Start of Block
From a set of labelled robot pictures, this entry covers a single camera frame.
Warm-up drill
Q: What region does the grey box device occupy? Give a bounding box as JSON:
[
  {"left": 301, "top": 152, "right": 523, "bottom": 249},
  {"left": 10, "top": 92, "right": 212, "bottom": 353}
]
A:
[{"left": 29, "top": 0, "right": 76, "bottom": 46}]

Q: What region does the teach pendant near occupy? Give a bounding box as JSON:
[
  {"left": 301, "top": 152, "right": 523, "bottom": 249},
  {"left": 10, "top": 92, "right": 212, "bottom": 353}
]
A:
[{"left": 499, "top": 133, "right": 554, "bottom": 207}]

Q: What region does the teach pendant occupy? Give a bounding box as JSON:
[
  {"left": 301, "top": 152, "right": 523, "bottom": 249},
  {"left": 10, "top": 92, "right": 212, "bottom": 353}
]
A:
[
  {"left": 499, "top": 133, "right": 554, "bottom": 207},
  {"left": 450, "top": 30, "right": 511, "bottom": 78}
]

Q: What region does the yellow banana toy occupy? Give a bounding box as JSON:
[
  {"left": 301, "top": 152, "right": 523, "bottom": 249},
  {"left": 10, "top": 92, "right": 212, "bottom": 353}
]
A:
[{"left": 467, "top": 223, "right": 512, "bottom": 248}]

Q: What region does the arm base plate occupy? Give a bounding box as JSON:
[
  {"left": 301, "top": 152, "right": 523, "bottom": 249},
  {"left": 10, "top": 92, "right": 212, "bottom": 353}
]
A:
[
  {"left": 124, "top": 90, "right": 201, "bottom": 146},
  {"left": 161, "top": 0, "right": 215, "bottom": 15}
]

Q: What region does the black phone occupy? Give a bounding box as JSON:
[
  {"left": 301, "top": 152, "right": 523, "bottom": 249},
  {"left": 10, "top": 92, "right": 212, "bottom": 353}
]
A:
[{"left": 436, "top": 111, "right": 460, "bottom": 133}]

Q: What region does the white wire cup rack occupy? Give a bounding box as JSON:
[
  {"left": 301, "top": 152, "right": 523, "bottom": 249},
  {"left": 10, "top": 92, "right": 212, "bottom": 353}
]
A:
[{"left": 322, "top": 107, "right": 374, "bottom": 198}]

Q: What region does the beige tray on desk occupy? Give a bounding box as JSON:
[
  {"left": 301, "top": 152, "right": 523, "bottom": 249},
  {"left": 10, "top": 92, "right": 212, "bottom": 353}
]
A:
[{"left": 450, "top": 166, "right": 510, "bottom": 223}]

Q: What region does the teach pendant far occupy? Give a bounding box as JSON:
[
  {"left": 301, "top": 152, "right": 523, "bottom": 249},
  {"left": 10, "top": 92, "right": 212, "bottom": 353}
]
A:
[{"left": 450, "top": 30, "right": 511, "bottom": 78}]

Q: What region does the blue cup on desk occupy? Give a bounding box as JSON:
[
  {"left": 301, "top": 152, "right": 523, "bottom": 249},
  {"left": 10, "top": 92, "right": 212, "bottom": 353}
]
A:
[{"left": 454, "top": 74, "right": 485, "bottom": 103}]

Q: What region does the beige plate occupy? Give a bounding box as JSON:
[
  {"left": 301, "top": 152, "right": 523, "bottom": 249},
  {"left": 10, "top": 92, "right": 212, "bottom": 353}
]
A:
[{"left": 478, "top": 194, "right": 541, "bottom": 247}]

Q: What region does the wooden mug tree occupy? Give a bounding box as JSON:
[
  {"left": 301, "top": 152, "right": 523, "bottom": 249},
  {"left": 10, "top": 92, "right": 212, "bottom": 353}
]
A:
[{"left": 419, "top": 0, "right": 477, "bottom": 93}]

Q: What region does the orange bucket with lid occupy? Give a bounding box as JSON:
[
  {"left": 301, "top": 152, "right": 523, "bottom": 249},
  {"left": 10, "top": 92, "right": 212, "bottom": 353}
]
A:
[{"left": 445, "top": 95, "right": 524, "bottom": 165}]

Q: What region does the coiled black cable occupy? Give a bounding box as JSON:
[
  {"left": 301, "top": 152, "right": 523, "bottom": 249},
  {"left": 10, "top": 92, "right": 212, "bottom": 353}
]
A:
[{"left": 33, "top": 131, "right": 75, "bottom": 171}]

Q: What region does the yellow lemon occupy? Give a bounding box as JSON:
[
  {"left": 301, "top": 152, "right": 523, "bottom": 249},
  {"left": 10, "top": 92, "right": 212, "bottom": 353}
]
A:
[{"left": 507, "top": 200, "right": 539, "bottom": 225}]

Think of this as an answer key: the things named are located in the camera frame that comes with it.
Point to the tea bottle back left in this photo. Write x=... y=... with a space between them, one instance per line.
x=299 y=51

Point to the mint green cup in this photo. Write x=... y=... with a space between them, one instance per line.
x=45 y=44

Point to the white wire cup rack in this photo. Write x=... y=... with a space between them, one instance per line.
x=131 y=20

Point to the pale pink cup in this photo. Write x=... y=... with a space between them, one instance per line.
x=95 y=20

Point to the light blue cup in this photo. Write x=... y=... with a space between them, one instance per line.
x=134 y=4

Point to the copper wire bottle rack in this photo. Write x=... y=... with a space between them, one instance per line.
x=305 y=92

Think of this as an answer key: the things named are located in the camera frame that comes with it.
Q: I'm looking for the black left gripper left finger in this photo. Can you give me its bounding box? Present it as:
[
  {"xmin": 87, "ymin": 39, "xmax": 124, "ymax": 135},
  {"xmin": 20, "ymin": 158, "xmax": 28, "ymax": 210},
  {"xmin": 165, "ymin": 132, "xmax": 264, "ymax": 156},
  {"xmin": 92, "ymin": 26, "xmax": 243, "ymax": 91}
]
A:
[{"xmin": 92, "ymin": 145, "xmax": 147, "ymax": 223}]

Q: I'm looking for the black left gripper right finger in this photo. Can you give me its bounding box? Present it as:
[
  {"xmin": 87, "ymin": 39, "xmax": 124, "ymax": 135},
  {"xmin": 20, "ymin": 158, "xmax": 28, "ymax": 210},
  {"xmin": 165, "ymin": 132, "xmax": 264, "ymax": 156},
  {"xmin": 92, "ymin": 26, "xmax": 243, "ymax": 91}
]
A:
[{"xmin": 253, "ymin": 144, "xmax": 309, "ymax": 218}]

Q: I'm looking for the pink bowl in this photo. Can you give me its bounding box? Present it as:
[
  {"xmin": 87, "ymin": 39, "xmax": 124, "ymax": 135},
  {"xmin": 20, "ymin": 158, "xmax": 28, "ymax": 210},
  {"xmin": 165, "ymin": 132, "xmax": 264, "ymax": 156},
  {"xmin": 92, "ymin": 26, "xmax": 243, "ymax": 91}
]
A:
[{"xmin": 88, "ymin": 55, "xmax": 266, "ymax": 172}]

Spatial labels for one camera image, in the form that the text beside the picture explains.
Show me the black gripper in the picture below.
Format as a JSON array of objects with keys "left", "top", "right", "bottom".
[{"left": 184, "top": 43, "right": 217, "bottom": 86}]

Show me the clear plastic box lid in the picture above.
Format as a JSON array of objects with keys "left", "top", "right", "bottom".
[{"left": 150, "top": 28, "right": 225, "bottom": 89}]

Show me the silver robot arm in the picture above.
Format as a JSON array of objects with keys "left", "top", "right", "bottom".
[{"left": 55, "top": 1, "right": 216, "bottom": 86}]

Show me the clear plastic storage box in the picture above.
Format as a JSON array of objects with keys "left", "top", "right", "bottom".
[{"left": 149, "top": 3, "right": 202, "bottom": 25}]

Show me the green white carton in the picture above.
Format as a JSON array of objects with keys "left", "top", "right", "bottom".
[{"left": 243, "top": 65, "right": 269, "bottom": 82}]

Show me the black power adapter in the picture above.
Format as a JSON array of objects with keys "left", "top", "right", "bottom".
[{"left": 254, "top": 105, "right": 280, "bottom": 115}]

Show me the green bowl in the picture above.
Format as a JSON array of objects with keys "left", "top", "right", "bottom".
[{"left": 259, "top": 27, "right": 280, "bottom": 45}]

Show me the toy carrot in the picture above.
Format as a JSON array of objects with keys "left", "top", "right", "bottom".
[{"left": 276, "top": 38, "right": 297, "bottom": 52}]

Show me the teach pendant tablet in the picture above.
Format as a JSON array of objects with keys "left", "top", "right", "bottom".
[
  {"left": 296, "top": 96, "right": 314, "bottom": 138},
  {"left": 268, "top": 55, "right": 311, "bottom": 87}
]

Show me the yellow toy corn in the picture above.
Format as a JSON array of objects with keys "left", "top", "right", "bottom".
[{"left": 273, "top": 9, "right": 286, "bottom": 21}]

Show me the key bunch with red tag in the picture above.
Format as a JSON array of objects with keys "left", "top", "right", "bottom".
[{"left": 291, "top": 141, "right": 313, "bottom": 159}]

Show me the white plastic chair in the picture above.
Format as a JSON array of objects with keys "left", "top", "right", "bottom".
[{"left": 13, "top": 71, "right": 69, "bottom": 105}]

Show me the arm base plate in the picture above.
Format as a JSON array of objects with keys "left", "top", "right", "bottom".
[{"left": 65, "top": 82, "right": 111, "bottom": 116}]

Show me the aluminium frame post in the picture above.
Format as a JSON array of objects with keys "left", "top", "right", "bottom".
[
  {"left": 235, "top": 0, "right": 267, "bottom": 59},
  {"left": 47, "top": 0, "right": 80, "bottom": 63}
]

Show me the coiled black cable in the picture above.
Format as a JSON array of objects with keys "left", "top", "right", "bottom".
End of Block
> [Problem]
Throughout the records above, find the lines in which the word "desk" appears and return them.

> [Task response]
Q: What region does the beige tray on desk occupy? Give a bounding box as JSON:
Q: What region does the blue cup on desk occupy? Give a bounding box as JSON:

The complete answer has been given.